A globalização trouxe certamente muitos benefícios à sociedade, contudo não é desprovida de contra-indicações. Uma delas é o ritmo muito mais elevado com que vivemos o dia-a-dia, seja no trabalho ou na nossa vida pessoal, mas principalmente ao nível do pensamento. Quantas vezes nos últimos anos tirou tempo para elaborar um pensamento crítico sobre os princípios que governam a sociedade?

O “novo normal” não é o debate dos princípios, mas a discussão descontrolada da espuma dos temas, saltitando rapidamente de um para o outro numa avidez beligerante da nossa sustentabilidade civilizacional, naquilo que correntemente se chama de “ciclos de notícias”.

Analisemos o caso do momento, a “crise energética”. Anda boa parte do país atrás dos spins de uns e de outros, no ataque pessoal ou a discutir temas sem qualquer informação, enquanto que um princípio bem mais importante passa completamente ao lado do debate. A verdade é que este fait-divers de Verão veio demonstrar, inequivocamente, que a energia é um activo crítico que o Estado preserva a quase todo o custo, o que não é de admirar tendo em conta que a maior parte das guerras recentes por esse mundo fora foram espoletadas para se ter acesso a reservas de petróleo.

A questão de princípio que coloco é a seguinte, sendo a energia um activo essencial, para o qual, na sua distribuição, se utilizam os mais intrusivos instrumentos de uma Democracia, como a requisição civil, ou a utilização de forças de segurança e militares, será que a energia é tratada fiscalmente como se de um bem essencial se tratasse?

É a partir daqui que o novelo da manipulação e usurpação começa a desenrolar-se. O ser humano sobrevive cerca de três a quatro dias sem ingerir água, sendo por isso condição sine qua non à nossa existência e a razão que levou as Nações Unidas a declarar o direito à Água como um Direito Humano em 2010, pela resolução 64/292, na qual se inscreve também que a mesma é essencial à realização de todos os Direitos Humanos.

Contudo, o Estado acha por bem cobrar uma taxa de IVA de 6% no consumo de água, absolutamente fundamental, isentando de imposto o saneamento e os resíduos sólidos, importantes sem dúvida, mas não fulcrais. Na alimentação o cenário é semelhante.
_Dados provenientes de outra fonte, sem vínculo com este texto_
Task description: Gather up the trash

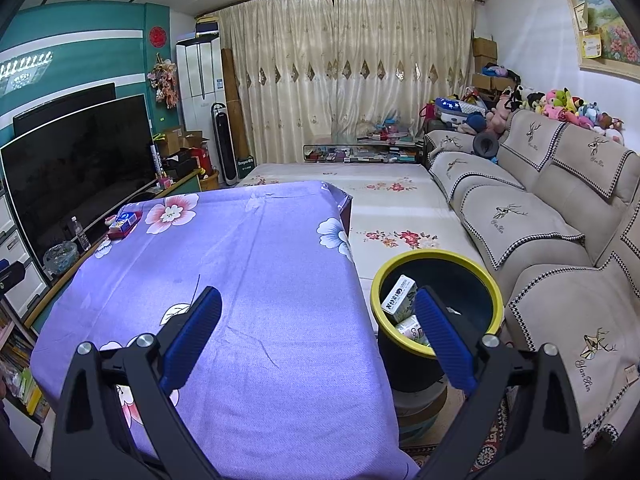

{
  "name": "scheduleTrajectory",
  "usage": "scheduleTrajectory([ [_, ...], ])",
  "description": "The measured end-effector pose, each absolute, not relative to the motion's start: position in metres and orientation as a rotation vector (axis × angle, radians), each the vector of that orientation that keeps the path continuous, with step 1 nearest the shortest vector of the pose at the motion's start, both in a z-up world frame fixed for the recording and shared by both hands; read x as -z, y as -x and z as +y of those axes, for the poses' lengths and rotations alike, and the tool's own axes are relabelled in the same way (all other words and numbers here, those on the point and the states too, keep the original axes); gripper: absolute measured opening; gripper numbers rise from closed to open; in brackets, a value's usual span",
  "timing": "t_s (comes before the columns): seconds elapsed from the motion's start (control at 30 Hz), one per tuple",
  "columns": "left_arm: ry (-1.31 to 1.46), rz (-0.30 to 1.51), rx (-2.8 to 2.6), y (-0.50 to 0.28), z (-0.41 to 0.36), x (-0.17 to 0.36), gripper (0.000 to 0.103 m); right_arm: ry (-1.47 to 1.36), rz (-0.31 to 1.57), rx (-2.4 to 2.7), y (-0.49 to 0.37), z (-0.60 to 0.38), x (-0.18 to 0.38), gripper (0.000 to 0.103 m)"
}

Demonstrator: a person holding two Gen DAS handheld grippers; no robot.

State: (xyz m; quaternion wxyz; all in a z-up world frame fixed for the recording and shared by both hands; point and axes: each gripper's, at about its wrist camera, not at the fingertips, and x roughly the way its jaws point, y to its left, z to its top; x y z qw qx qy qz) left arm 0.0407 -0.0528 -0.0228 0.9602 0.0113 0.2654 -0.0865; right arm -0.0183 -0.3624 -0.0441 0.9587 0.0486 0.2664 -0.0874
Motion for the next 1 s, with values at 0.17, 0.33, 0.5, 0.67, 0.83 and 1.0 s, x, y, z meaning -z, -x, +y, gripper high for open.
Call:
scheduleTrajectory([
  [0.17, -0.023, 0.539, 0.173, -0.0421, -0.0515, 0.0230, 0.098, -0.098, 0.541, 0.177, 0.0181, -0.3623, 0.0441, 0.092],
  [0.33, -0.024, 0.539, 0.173, -0.0424, -0.0508, 0.0235, 0.098, -0.099, 0.540, 0.176, 0.0181, -0.3623, 0.0445, 0.092],
  [0.5, -0.024, 0.544, 0.170, -0.0439, -0.0480, 0.0263, 0.098, -0.102, 0.546, 0.172, 0.0179, -0.3614, 0.0466, 0.092],
  [0.67, -0.026, 0.549, 0.169, -0.0448, -0.0462, 0.0277, 0.098, -0.103, 0.547, 0.171, 0.0180, -0.3608, 0.0473, 0.092],
  [0.83, -0.026, 0.549, 0.168, -0.0448, -0.0456, 0.0279, 0.098, -0.102, 0.547, 0.172, 0.0179, -0.3610, 0.0469, 0.093],
  [1.0, -0.026, 0.548, 0.170, -0.0447, -0.0467, 0.0270, 0.098, -0.104, 0.548, 0.171, 0.0175, -0.3600, 0.0477, 0.093],
])
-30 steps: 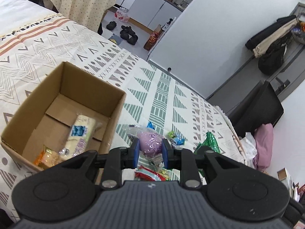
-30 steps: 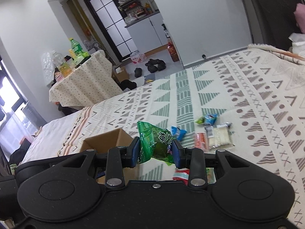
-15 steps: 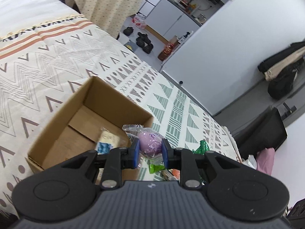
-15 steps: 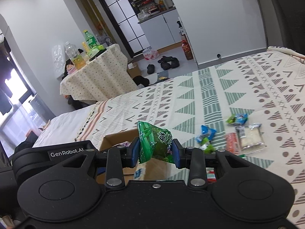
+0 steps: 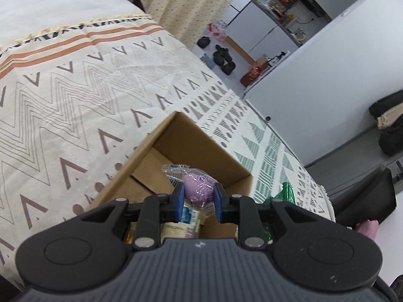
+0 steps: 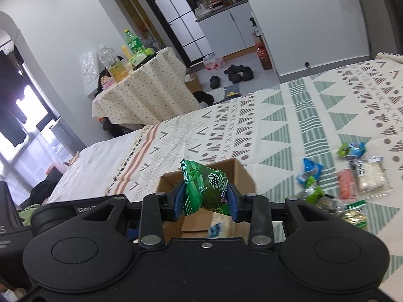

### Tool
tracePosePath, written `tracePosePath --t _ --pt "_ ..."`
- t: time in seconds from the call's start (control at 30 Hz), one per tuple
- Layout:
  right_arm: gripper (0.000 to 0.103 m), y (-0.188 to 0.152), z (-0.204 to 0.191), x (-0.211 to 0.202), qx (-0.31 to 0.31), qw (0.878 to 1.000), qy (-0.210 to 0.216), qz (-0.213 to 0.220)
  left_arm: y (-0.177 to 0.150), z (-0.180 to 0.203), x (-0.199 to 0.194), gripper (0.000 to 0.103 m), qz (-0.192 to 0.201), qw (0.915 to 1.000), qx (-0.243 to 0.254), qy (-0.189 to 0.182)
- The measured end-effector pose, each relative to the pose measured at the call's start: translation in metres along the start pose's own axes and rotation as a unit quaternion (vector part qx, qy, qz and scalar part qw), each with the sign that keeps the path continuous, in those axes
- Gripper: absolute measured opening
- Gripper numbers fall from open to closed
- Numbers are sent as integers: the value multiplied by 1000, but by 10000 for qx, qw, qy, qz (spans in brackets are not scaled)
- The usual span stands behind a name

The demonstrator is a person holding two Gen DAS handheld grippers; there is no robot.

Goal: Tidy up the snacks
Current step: 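Carry both packs over the cardboard box and open both tools to release, then withdraw both open tools from the box back over the remaining snacks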

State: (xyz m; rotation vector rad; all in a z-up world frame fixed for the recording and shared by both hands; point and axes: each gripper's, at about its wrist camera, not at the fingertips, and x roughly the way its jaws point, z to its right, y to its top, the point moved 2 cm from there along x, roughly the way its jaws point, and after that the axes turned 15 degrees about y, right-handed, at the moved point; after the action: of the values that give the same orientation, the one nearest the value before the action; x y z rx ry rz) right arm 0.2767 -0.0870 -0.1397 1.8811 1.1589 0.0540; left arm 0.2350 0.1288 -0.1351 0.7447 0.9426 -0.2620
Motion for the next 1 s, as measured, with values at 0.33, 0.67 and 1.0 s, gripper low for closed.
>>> tracePosePath --t 0.33,0.67,1.0 --pt "36 -4 2 31 203 9995 180 -180 3 -4 12 36 -136 9992 -69 356" --pt "69 -3 15 21 443 9990 75 -72 -8 13 19 83 -223 9971 363 632" --pt "93 -5 38 -18 479 9975 -512 112 -27 38 10 91 -157 9942 953 469"
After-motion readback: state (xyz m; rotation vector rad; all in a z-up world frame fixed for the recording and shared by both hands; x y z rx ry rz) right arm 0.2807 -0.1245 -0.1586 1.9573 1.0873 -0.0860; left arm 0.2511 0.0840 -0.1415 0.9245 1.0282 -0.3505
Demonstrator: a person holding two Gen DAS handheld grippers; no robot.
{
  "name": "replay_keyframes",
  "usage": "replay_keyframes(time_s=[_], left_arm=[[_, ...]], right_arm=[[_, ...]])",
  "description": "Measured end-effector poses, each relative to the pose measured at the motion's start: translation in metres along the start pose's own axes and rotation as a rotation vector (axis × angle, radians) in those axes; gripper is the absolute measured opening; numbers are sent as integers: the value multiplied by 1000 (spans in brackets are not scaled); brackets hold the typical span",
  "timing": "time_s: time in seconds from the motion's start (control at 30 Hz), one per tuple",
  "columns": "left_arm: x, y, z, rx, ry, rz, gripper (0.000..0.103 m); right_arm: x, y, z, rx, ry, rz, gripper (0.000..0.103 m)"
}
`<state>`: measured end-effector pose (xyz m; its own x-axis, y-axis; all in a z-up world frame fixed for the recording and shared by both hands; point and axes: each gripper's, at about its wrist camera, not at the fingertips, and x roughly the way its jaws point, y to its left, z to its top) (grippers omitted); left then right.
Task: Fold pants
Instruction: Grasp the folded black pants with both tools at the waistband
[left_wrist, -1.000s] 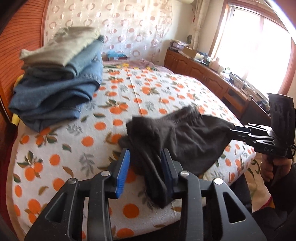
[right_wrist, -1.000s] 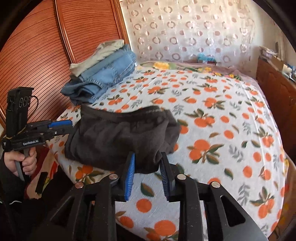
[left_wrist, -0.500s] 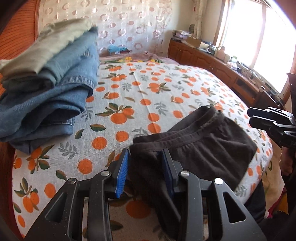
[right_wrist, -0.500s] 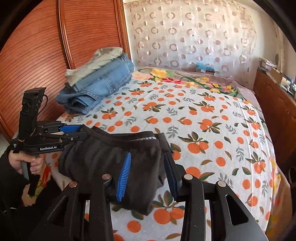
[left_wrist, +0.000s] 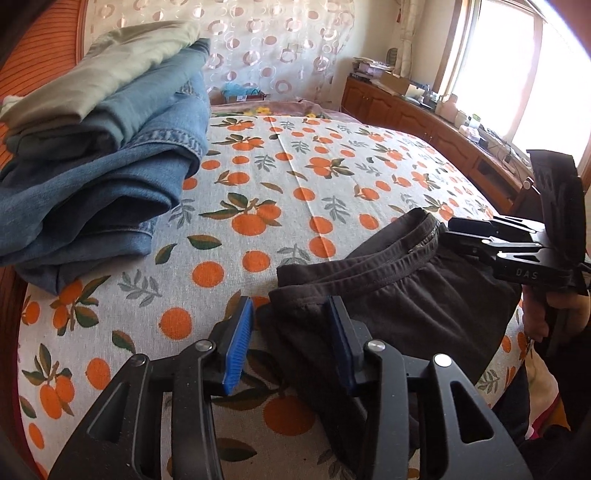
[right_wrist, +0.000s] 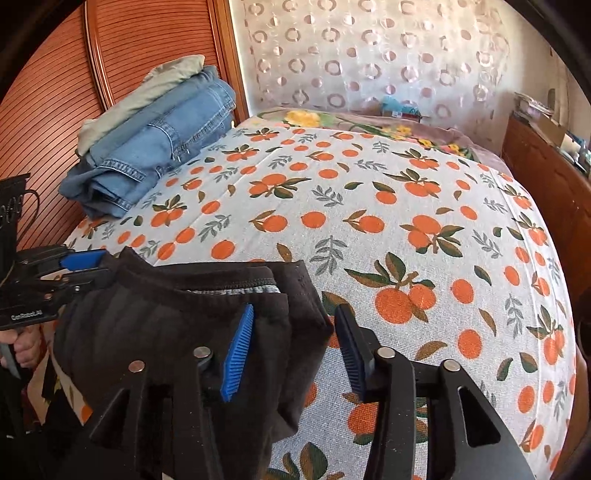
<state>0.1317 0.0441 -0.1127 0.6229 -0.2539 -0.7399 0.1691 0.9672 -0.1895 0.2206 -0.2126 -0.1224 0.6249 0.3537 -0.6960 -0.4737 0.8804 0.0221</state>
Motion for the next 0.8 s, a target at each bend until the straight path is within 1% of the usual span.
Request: replay_keyframes(time_s=[0.03, 0.3, 0.33, 0.4, 0.47, 0.5, 0.57, 0.67, 0.7, 0.73, 0.8], left_arm=[[-1, 1, -2, -7, -2, 4, 48], [-1, 5, -6, -25, -5, -12, 49], [-1, 5, -6, -26, -6, -12, 49], [-1, 4, -7, -25, -8, -12, 49], [-1, 4, -7, -26, -8, -11, 49], [-2, 5, -7, -27, -6, -12, 49], [-3, 5, -7, -32, -3, -23, 49], [-3, 3, -8, -21, -9, -45, 49], [-3, 1, -9, -13, -9, -53, 47], [-2, -2, -9, -2, -6, -59, 44], [-2, -3, -9, 1, -5, -66, 42]], right_arm=[[3, -1, 0, 2, 4, 1, 52], [7, 0, -4, -8, -9, 39, 52], [7, 1, -5, -15, -10, 34, 50], [7, 3, -6, -32, -15, 40, 41], [7, 6, -7, -47, -21, 38, 36], [6, 8, -8, -57, -24, 42, 31], [6, 10, -10, -75, -31, 41, 27], [5, 13, -13, -85, -38, 34, 25], [5, 13, -13, -83, -39, 35, 25], [6, 13, -13, -81, -39, 36, 25], [6, 12, -13, -77, -39, 39, 25]])
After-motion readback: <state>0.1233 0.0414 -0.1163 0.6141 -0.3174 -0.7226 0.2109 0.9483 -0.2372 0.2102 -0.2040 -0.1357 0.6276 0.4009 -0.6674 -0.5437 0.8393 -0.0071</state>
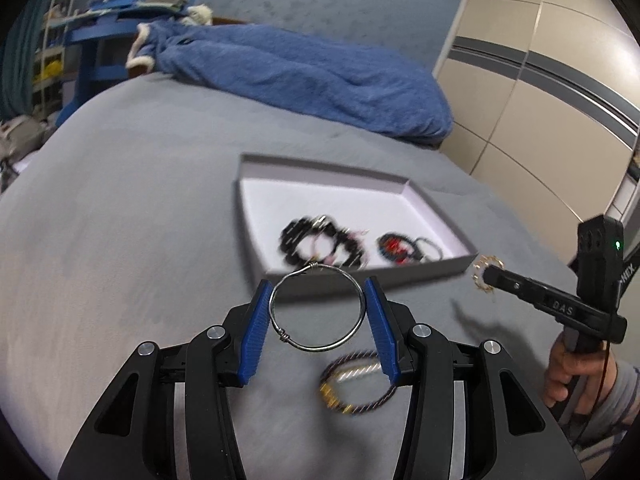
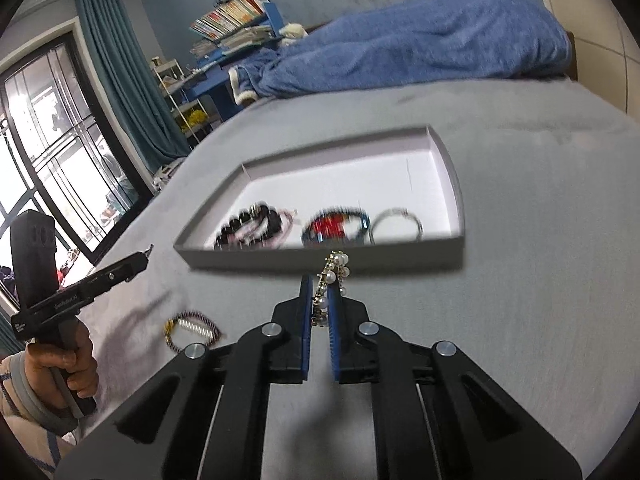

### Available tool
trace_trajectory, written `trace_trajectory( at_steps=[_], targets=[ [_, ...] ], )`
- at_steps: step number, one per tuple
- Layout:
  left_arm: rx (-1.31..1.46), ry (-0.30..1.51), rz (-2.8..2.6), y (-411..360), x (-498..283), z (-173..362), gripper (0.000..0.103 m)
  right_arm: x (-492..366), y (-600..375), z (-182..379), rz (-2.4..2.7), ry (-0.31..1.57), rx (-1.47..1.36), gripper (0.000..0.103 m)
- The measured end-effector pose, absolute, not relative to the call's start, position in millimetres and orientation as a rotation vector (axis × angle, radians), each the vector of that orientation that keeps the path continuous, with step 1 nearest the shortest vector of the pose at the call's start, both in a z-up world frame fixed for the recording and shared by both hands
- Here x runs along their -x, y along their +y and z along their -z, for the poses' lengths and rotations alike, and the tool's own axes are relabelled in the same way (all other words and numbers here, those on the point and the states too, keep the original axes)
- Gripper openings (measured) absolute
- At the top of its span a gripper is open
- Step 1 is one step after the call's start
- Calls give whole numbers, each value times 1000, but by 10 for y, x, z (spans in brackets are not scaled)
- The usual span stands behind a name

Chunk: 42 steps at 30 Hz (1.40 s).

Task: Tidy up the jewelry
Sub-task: 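Carry the silver hoop and gold charm into the box and open both tools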

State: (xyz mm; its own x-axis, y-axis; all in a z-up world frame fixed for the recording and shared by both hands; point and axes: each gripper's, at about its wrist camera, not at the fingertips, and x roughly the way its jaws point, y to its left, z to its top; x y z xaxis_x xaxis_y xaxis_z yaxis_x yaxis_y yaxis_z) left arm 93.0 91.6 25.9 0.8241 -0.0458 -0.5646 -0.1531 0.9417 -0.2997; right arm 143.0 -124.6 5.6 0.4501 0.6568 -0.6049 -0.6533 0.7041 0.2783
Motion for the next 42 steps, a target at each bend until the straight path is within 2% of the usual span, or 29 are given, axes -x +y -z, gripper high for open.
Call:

Produtos essenciais à existência humana taxados com IVA a 6%, onde impera apenas a intenção do maior saque fiscal possível, porque princípios nem vê-los.

De volta à questão energética, é hoje consensual que a electricidade, o gás natural e os combustíveis são produtos indispensáveis à condição humana. Se assim não fosse estaríamos a assumir um regresso à idade da pedra.

Ora, o mesmo Estado que faz tudo para manter o fluxo dos combustíveis, assumindo o seu papel fundamental na vida da sociedade, é o mesmo Estado que sem qualquer pingo de vergonha extorque o cidadão aplicando a estes produtos essenciais uma carga de impostos entre os 60% e os 70%, um nível próximo da fiscalidade do tabaco.

É também o mesmo Estado que tem em processo de aprovação a cobrança da taxa de subsolo do gás aos consumidores, quando tinha revertido essa possibilidade em 2017. Não obstante esta incongruência entre necessidade e fiscalidade, não vislumbro qualquer debate sobre o tema, estando antes a conversa focada em assuntos menores, adormecendo assim os sentidos do cidadão pagador com conversas de café.

“Muitas vezes desfrutamos do prazer da opinião, sem o desconforto do pensamento”, disse John F. Kennedy. A ausência de pensamento crítico, de luta por princípios delapida fatalmente os pilares da nossa estrutura social, deixando-nos à mercê das grilhetas de um Estado Fiscal que existe para sustentar os interesses de uns à conta de muitos, atropelando para isso as mais elementares regras de humanidade.

Enquanto cidadãos temos a obrigação de reflectir, debater e lutar pelo que achamos correcto e de não nos resignarmos só porque alguém fez uma lei à medida dos seus interesses.

O autor escreve de acordo com a antiga ortografia.